## REQUIRED ACTION:
Output only the lines from the start of the entries through the line holding "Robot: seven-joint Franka". Each line must match the original exactly.

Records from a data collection
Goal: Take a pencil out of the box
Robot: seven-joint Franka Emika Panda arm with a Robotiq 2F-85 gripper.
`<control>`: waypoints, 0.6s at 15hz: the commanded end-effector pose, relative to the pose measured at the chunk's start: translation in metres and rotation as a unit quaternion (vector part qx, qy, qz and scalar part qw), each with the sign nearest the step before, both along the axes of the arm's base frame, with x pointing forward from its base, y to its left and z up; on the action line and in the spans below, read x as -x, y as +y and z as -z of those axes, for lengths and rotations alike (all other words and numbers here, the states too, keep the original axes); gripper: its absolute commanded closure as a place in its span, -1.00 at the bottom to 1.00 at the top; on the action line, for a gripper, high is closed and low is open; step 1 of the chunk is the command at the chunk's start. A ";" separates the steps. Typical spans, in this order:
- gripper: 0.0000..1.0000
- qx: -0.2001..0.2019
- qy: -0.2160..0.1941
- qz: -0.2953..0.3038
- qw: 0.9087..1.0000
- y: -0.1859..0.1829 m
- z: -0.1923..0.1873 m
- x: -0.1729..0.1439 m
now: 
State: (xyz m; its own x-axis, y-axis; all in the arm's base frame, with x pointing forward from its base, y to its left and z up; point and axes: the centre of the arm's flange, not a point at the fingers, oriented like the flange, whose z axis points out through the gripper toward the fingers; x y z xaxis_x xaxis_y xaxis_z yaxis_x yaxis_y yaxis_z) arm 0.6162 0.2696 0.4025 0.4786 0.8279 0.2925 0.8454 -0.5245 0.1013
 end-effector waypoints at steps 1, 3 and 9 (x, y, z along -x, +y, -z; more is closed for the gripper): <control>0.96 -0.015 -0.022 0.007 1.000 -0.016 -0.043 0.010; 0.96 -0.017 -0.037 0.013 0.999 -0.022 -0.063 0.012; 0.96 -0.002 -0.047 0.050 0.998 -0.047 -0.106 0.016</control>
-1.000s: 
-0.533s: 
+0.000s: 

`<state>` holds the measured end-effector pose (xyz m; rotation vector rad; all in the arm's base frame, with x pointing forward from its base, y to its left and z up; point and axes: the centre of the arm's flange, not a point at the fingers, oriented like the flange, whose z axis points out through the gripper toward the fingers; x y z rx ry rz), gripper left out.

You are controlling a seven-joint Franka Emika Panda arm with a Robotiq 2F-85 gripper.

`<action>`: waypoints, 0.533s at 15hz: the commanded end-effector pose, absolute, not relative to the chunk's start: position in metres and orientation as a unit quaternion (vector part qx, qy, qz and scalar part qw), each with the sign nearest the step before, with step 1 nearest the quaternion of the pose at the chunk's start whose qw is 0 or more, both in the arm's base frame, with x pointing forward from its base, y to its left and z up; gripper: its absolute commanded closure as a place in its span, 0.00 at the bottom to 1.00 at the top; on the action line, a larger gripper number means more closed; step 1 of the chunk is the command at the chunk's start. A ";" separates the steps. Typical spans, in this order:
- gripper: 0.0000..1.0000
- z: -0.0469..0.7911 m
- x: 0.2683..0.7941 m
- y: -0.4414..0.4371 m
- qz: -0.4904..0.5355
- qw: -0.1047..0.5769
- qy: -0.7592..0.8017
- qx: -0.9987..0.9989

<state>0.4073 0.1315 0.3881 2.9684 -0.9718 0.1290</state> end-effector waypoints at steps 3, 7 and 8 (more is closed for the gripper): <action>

## RESULT OF THE EXERCISE:
Goal: Take a pencil out of the box
Robot: seven-joint Franka Emika Panda arm with a Robotiq 2F-85 gripper.

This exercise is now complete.